Densidad de población

 

Durante el primer lustro de lo 90, en materia de densidad de la población, de manera vertiginosa para algunos municipios como son León, San Francisco del Rincón y Celaya se han mostrado incrementos en el número de moradores por kilómetro cuadrado. Asimismo, esto contrasta con los respectivos indicadores para los municipios de Atarjea -la cual no muestra ningún incremento manteniéndose en un valor de 14 habs/km2-, o Xichú y Victoria que inclusive han tendido a disminuir su respectivo índice de densidad poblacional.

 

La densidad de población del estado de Guanajuato, durante el periodo que va de 1990 a 1995, aumentó de 130 a 144 habs/ km2; en 1998 se estima que esta sea de 151 en números redondos, y para el año 2000 se espera un valor aproximado a 160. Con todo ello, es de esperarse que el crecimiento demográfico mostrado refleje el grado de problemática que año con año esto implica si se considera que por cada kilómetro cuadrado, cada año hay 2 personas más.

 

Si se repartiera el territorio del estado entre quienes residen en él, en 1990 a cada habitante le hubieran tocado 7 692 metros cuadrados.

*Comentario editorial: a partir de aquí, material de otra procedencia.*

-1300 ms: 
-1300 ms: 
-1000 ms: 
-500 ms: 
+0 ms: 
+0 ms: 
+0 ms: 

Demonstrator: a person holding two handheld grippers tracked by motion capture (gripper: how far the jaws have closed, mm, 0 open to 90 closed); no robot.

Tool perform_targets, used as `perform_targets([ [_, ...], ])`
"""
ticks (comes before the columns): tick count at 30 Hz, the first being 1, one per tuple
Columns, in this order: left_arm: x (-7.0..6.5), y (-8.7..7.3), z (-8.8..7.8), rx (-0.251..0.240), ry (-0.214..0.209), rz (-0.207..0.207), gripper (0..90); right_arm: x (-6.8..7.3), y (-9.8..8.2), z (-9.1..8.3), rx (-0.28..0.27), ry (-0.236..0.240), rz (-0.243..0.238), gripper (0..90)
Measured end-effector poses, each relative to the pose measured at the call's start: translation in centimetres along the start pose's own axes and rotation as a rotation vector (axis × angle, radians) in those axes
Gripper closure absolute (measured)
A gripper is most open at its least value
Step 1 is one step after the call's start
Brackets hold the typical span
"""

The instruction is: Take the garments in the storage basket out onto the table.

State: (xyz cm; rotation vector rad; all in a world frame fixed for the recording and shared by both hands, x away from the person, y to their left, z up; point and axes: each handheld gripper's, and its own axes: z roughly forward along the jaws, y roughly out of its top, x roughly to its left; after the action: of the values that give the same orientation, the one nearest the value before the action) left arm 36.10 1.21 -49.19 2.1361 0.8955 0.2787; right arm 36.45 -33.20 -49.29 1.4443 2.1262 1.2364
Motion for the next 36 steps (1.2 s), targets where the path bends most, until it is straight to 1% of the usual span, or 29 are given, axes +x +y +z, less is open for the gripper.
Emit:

En 1995 esto disminuiría a 6 944 metros cuadrados; para 1998 la cantidad concerniente es de 6 600 metros cuadrados, y para el año 2000 serían de sólo 6 250 metros cuadrados. En 10 años cada persona tuvo que ceder  1 442 metros cuadrados de su extensión territorial. Aunque la relación no disminuye de manera lineal, aún así lo anterior nos habla de la gravedad del problema si se considera que no todo el terreno es arable, o aprovechable en términos de comestibles humanos, y sin caer en una afirmación del tipo darwiniana, aún con las ventajas tecnológicas que logran grandes rendimientos en las actividades productivas, las presiones demográficas imprimen una gran variedad de tensiones al bienestar social de quienes habitamos este planeta.

 

La tasa de natalidad, o la de crecimiento demográfico, no reflejan debidamente el problema en cuanto a la dimensión de la población respecto al espacio en el que se vive, por lo que para dimensionar debidamente este hecho es preferible procurar el indicador de densidad de población.